Karen Teff | |
Fields: | Biology, Genetics |
Workplaces: | National Institutes of Health, Monell Chemical Senses Center, University of Pennsylvania |
Alma Mater: | McGill University |
Doctoral Advisor: | Simon Young |
Known For: | Effects of fructose on triglycerides in women |
Karen Teff is a biologist and geneticist. She received her education in Canada and has since been working in the United States.[1] Teff has spent most of her career studying the effects of diabetes and other related diseases on humans.[2]
She currently works as Program Director, Division of Diabetes, Endocrinology, and Metabolic Diseases at the National Institute of Diabetes and Digestive and Kidney Diseases under the National Institutes of Health,[3] and worked formerly at the Monell Chemical Senses Center.
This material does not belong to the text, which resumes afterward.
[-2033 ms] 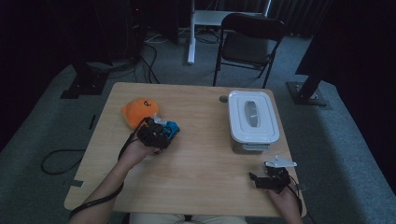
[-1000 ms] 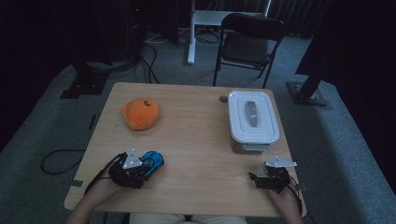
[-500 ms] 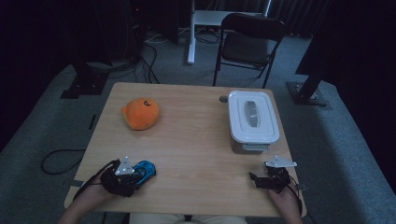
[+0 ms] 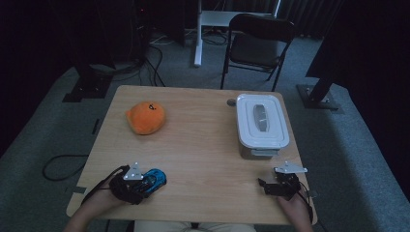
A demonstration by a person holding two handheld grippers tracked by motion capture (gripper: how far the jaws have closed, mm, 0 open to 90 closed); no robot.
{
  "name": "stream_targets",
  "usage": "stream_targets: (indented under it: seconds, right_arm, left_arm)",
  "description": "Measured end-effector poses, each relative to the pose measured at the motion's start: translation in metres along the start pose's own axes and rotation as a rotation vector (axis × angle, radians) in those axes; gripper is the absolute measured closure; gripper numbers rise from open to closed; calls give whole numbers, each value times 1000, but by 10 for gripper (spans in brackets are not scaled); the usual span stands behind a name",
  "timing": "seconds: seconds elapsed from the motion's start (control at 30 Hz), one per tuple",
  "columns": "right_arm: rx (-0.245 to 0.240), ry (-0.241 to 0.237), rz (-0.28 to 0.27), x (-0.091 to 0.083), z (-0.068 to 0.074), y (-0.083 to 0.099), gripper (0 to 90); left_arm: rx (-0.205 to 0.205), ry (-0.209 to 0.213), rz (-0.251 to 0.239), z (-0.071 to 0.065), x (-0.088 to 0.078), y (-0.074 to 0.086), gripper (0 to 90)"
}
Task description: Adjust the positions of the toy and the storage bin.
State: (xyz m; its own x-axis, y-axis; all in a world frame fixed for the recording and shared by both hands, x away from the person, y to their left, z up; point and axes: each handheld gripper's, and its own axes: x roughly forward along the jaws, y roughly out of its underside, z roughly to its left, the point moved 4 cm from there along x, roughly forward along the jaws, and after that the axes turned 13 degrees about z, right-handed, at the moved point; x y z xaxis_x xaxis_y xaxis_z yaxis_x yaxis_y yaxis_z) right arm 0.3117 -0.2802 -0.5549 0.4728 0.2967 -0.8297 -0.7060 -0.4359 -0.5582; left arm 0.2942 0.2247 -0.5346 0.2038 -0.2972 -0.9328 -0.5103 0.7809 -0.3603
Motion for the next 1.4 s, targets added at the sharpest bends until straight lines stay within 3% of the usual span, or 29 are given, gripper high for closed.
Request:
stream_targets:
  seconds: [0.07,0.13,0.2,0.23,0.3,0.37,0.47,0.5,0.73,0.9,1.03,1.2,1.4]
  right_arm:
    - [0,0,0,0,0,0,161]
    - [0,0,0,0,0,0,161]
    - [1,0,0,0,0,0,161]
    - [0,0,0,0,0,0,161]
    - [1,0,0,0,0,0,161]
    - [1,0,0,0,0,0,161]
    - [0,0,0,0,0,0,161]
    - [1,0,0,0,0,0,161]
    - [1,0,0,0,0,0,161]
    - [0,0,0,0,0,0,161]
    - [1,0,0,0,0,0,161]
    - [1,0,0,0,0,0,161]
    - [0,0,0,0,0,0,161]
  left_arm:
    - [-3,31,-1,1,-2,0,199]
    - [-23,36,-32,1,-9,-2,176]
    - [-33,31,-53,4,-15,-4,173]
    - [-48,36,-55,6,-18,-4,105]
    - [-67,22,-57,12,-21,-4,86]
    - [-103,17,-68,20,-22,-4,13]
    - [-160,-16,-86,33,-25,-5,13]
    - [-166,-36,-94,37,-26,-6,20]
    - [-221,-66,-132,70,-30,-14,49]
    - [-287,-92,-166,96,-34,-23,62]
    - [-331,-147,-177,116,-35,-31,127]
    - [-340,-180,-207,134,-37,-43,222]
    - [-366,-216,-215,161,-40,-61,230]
She worked for the University of Pennsylvania as the director of translational research for the university Diabetes Research Center from 2006 to 2013 as well as the director of clinical and translational research from 2011 to 2013.
Karen Teff received her undergraduate degree in nutrition from McGill University, where she worked under Gloria Tannenbaum at the Children's Hospital of Montreal. She later earned her Ph.D. from McGill University in 1988 under Simon Young.
In 1989, Teff published a paper concerning the effects of carbohydrate-heavy breakfasts on satiety.[4] In 2004, she published a paper on the effects of fructose on triglycerides in women.[5]
Teff is currently working at the NIDDK studying how bariatric surgery effects diabetes and diabetes-related diseases. She was previously the principal investigator of a clinical trial at the University of Pennsylvania Institute for diabetes, obesity, and metabolism, studying nervous system anti-inflammatory pathways in connection to obesity and diabetes.[6] Teff's most recent publication in the American Journal of Physiology. Endocrinology and Metabolism focused on how the parasympathetic nervous system contributes to an increase in insulin secretion in patients with above average blood insulin levels.[7]